* [Task statement]:
Provide only the number of lines in the records below that contain "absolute".

**** Given records ****

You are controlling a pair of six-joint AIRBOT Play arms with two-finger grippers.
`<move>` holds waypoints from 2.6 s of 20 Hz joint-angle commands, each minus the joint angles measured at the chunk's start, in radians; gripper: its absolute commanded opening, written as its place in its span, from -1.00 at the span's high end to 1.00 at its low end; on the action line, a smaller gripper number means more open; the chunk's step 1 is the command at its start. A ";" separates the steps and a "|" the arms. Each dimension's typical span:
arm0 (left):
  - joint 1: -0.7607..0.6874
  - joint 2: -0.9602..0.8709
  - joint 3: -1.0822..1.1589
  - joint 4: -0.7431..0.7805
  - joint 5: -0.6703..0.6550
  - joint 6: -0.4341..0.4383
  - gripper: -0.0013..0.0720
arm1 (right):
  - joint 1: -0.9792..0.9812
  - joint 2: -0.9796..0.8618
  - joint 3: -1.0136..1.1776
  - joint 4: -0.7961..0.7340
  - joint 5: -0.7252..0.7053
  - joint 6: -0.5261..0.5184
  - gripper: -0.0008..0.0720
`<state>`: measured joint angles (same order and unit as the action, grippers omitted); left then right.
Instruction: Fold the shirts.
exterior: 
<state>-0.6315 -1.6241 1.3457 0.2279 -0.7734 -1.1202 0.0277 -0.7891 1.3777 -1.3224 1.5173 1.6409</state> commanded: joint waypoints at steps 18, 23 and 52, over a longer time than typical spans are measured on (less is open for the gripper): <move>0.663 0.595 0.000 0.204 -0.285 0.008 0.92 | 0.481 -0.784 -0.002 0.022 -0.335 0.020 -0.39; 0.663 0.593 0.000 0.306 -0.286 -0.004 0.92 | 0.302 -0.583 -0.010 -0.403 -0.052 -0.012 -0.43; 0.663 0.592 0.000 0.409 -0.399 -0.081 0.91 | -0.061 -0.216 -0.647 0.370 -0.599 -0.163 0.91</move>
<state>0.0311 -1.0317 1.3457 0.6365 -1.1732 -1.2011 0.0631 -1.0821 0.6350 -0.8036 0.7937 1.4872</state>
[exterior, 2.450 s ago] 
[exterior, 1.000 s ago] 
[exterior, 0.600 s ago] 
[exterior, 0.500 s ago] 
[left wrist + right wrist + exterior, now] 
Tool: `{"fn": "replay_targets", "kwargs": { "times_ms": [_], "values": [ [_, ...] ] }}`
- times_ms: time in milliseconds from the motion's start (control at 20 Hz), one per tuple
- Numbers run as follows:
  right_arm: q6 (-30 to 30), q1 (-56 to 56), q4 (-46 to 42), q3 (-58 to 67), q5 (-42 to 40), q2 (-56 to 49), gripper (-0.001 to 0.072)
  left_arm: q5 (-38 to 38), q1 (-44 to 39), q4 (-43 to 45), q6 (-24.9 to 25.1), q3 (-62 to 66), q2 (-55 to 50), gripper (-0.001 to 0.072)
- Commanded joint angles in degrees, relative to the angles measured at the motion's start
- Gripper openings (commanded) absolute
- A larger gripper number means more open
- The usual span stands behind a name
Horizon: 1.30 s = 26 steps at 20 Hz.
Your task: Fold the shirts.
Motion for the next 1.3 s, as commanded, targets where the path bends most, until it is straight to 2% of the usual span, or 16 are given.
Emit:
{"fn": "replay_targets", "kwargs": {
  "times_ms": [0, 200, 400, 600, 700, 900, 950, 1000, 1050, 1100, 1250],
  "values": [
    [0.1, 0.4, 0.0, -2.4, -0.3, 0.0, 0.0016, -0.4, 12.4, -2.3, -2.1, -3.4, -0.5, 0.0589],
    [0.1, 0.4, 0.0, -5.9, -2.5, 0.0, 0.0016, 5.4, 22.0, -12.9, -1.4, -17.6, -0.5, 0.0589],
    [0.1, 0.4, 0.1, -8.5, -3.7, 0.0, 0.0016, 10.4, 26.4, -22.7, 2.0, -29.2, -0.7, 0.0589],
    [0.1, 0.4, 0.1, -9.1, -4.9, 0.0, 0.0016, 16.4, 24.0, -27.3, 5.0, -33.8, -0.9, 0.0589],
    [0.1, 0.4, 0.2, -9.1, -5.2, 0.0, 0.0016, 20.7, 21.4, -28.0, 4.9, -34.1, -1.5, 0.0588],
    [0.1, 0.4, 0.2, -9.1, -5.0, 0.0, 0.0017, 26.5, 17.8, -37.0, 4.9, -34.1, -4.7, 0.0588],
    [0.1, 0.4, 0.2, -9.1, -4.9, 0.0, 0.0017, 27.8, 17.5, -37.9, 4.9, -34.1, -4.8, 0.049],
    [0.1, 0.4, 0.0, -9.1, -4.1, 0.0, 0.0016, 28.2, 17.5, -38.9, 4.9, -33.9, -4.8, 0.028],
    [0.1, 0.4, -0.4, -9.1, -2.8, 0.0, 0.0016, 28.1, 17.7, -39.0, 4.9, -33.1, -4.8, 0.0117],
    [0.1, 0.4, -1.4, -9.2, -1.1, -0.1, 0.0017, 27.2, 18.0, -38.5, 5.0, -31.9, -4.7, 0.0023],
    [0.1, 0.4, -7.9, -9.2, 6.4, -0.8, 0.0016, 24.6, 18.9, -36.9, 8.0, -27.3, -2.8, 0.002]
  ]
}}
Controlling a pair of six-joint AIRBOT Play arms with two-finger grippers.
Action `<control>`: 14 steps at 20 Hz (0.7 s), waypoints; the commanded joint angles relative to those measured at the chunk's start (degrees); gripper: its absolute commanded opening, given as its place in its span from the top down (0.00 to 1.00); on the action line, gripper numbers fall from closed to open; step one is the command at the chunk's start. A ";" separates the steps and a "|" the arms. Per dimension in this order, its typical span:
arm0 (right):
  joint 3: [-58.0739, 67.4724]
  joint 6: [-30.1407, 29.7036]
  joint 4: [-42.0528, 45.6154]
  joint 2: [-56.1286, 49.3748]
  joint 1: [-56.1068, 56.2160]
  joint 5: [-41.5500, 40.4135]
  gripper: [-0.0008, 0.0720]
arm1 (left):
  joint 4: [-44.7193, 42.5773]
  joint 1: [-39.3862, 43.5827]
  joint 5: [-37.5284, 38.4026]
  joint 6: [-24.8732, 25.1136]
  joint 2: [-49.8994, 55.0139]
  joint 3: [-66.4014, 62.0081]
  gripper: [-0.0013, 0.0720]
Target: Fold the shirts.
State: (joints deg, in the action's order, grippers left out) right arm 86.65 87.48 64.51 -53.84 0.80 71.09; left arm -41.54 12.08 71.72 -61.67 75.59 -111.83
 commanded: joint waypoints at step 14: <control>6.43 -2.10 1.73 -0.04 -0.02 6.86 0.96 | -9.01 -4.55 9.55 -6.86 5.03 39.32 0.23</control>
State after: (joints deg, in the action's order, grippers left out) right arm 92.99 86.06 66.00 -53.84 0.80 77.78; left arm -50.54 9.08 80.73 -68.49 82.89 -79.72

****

* [Solution]:
3